What you are asked to do => Both the line containing "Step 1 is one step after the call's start" and the line containing "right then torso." belong to the span. Output exactly that span from the listing below, and nothing outside it.

Excerpted data =>
%%
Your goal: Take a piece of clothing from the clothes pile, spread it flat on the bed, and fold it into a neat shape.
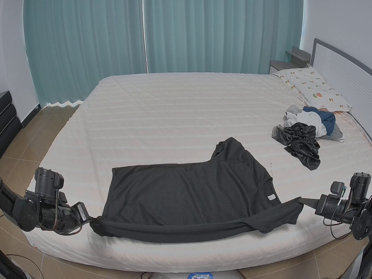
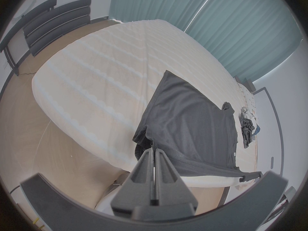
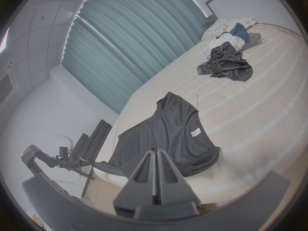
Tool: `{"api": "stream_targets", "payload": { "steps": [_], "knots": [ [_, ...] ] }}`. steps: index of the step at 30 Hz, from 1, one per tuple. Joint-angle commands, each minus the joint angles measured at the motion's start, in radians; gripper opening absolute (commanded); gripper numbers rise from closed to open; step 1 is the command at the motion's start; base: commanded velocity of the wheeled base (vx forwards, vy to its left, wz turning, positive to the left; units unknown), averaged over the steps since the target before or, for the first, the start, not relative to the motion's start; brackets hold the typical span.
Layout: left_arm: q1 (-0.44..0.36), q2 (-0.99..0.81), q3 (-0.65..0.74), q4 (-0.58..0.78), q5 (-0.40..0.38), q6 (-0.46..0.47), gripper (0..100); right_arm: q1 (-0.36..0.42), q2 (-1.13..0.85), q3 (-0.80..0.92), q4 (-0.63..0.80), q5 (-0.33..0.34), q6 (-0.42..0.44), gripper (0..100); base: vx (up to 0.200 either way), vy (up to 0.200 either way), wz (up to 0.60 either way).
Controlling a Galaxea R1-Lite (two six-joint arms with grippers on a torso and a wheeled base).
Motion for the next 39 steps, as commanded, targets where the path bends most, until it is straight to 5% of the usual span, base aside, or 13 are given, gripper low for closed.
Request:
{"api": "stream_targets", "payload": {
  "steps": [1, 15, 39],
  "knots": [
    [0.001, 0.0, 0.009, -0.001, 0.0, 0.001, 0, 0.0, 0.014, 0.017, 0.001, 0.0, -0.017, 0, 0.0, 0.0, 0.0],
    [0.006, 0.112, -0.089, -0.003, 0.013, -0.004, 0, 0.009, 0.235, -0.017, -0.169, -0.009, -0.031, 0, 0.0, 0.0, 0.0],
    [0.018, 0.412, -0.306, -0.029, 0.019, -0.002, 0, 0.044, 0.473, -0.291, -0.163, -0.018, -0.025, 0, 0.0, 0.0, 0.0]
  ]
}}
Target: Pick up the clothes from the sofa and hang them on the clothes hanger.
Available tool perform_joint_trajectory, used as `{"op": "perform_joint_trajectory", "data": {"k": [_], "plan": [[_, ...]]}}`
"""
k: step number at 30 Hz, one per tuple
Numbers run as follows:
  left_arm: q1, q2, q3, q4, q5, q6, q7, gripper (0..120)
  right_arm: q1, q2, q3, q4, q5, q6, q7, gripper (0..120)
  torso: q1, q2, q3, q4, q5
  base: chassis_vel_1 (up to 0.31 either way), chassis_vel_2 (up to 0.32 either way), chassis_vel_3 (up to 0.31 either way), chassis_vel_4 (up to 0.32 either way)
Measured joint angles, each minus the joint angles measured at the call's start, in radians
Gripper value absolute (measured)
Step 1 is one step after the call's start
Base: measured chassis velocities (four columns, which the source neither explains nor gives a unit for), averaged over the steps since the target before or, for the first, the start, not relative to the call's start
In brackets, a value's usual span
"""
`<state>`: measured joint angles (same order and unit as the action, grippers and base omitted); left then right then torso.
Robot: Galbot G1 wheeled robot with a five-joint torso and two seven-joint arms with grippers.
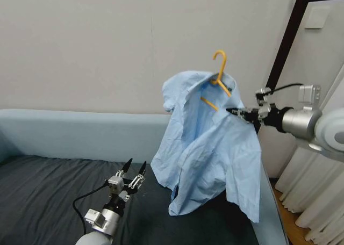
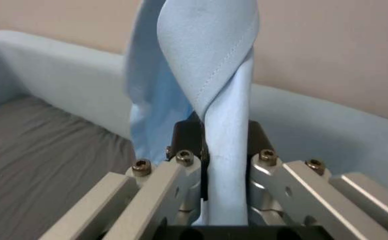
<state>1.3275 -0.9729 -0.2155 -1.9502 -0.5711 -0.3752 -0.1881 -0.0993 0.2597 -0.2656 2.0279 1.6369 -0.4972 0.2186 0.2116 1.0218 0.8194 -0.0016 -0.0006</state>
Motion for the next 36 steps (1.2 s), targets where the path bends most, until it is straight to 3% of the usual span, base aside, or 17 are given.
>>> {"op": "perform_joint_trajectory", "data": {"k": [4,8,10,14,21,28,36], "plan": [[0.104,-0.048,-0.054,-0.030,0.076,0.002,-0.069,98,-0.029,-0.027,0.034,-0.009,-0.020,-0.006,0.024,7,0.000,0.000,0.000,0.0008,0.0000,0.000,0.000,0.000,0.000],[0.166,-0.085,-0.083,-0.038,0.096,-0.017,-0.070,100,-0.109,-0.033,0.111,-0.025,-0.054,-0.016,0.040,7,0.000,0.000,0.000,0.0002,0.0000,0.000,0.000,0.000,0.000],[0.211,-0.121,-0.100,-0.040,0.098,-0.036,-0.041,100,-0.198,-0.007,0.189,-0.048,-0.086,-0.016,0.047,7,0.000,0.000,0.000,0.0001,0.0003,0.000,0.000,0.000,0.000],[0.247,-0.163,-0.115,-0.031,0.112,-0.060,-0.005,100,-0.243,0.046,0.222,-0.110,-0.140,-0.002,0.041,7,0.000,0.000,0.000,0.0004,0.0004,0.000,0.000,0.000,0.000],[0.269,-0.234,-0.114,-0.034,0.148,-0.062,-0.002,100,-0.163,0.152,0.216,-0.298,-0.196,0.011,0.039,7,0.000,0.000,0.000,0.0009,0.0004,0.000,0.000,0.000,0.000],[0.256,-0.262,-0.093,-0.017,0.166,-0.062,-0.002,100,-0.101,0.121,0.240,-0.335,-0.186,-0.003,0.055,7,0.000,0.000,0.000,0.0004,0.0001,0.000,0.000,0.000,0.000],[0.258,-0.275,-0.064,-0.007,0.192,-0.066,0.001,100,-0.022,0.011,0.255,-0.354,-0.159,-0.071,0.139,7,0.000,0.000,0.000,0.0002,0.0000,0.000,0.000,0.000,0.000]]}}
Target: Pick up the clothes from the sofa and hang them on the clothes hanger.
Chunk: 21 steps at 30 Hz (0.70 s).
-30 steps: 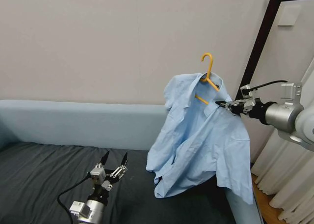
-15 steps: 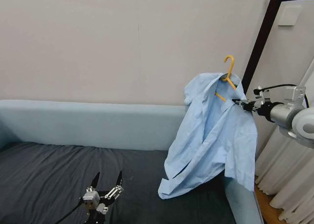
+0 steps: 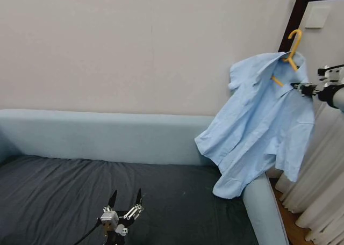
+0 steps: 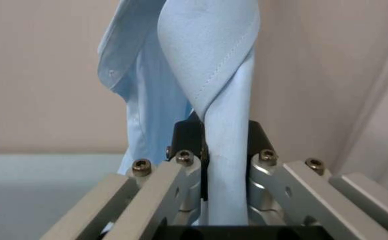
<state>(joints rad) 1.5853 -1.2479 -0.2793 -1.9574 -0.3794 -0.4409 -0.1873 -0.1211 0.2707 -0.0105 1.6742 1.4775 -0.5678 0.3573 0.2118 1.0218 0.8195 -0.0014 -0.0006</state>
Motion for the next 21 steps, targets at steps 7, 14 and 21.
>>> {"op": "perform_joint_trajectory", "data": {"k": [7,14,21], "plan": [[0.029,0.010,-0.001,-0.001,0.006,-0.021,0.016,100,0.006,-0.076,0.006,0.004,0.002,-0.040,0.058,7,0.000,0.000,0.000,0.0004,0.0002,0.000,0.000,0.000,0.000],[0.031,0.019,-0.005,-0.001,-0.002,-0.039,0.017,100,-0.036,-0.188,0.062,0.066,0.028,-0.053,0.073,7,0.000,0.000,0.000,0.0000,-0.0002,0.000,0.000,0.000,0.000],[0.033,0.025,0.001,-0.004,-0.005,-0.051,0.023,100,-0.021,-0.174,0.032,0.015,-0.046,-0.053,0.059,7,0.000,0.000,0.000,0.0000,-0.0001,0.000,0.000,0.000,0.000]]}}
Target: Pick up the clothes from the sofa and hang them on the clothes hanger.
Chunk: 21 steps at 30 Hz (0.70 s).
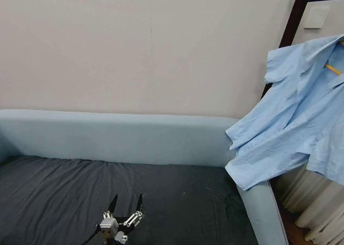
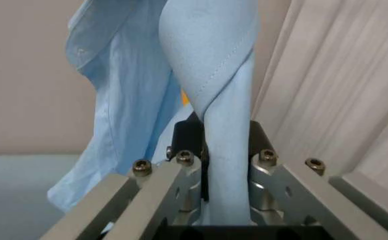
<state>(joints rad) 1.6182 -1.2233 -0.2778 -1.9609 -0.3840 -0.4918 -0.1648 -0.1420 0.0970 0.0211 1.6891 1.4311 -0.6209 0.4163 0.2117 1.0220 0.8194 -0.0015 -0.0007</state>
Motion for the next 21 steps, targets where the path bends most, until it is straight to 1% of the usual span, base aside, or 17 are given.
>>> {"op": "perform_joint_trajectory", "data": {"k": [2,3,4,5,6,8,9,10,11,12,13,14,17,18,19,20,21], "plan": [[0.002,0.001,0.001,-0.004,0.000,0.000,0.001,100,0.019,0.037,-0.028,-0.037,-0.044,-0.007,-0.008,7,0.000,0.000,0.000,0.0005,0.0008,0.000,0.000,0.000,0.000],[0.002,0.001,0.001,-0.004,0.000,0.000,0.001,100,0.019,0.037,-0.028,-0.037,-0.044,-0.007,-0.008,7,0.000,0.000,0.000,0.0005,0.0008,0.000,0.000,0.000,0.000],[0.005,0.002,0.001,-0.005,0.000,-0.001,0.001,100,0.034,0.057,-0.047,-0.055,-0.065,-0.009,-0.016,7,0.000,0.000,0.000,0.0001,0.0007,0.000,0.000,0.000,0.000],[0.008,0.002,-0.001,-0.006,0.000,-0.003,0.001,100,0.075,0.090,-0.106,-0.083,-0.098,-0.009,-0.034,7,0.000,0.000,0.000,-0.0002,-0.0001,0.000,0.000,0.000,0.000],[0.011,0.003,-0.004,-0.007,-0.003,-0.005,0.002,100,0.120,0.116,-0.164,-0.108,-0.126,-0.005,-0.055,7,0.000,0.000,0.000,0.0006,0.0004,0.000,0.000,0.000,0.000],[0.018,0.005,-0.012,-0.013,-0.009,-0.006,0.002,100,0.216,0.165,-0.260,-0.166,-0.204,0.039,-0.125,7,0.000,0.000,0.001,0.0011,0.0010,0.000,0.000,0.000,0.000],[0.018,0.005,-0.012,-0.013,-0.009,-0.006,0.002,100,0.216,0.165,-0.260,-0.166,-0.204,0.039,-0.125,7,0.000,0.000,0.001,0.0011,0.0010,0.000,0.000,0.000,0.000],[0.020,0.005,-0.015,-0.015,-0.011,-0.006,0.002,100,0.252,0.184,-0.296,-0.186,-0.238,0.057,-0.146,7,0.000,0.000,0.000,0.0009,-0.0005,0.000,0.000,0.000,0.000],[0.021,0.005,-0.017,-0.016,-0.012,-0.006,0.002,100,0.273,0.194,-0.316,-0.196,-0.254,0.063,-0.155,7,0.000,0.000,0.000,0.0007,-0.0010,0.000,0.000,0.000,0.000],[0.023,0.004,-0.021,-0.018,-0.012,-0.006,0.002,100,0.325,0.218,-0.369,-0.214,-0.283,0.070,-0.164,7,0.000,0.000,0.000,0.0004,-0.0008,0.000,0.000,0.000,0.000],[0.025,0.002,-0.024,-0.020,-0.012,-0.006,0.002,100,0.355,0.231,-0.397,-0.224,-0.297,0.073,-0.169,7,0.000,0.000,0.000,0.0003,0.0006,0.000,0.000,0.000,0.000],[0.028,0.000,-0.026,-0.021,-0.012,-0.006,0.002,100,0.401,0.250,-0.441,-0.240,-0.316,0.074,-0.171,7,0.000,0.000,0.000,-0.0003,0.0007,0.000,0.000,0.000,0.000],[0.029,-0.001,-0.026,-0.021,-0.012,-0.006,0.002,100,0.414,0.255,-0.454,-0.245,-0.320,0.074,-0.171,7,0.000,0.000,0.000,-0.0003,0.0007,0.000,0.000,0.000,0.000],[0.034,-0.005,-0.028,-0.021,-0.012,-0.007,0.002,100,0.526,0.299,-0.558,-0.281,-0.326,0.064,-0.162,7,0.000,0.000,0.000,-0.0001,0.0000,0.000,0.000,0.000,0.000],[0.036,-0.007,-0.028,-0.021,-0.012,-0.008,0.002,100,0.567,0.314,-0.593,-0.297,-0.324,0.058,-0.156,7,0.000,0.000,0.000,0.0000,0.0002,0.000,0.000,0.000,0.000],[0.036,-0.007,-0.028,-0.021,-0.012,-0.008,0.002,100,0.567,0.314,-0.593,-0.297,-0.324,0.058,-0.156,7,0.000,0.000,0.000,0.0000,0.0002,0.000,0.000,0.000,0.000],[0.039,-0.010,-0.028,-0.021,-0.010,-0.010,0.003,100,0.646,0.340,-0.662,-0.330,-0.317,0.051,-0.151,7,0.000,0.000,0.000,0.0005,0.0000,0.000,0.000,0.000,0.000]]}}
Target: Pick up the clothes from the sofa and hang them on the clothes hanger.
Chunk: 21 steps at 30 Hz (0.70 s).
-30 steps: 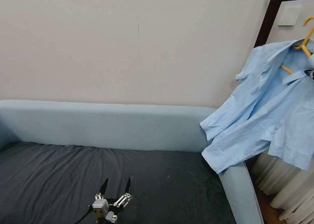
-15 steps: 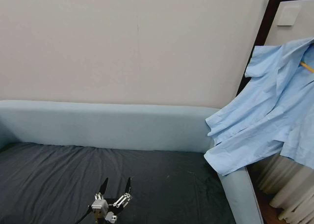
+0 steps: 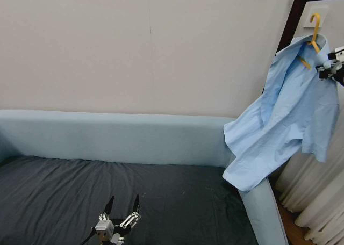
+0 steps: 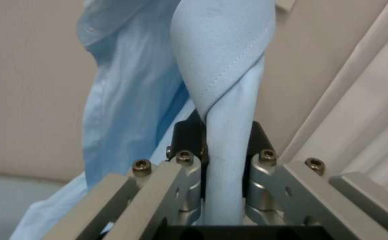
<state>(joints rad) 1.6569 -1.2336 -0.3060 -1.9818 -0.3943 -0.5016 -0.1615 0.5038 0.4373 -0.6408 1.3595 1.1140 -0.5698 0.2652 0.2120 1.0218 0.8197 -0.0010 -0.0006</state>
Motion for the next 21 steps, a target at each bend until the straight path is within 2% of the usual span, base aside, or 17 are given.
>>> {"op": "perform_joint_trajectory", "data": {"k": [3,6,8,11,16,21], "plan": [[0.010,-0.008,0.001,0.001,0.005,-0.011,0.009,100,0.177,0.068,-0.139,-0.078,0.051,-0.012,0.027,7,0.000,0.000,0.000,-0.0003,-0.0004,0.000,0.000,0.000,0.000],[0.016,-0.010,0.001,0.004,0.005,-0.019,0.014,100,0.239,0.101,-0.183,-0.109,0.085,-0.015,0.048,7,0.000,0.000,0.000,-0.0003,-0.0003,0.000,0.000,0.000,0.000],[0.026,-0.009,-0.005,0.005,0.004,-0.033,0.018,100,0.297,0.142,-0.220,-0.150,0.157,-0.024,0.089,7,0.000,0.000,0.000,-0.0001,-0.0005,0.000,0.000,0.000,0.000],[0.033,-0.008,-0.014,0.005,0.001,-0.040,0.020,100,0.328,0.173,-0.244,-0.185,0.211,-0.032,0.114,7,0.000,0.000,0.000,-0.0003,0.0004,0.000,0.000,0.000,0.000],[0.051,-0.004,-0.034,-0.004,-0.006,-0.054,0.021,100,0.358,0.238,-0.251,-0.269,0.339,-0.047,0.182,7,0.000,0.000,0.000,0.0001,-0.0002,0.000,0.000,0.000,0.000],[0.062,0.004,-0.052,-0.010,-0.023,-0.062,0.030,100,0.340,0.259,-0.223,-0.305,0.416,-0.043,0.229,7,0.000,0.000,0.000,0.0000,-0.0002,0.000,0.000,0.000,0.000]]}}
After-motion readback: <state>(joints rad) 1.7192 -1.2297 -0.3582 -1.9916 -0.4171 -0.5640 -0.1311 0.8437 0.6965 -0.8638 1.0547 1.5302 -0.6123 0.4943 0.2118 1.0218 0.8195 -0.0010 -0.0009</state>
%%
Response area =>
Step 1 is one step after the call's start
Base: measured chassis velocities (four columns, which the source neither explains nor gives a unit for), averaged over the steps since the target before or, for the first, the start, not relative to the call's start
In brackets, a value's usual span
"""
`<state>`: measured joint angles (same order and unit as the action, grippers and base omitted); left then right then torso.

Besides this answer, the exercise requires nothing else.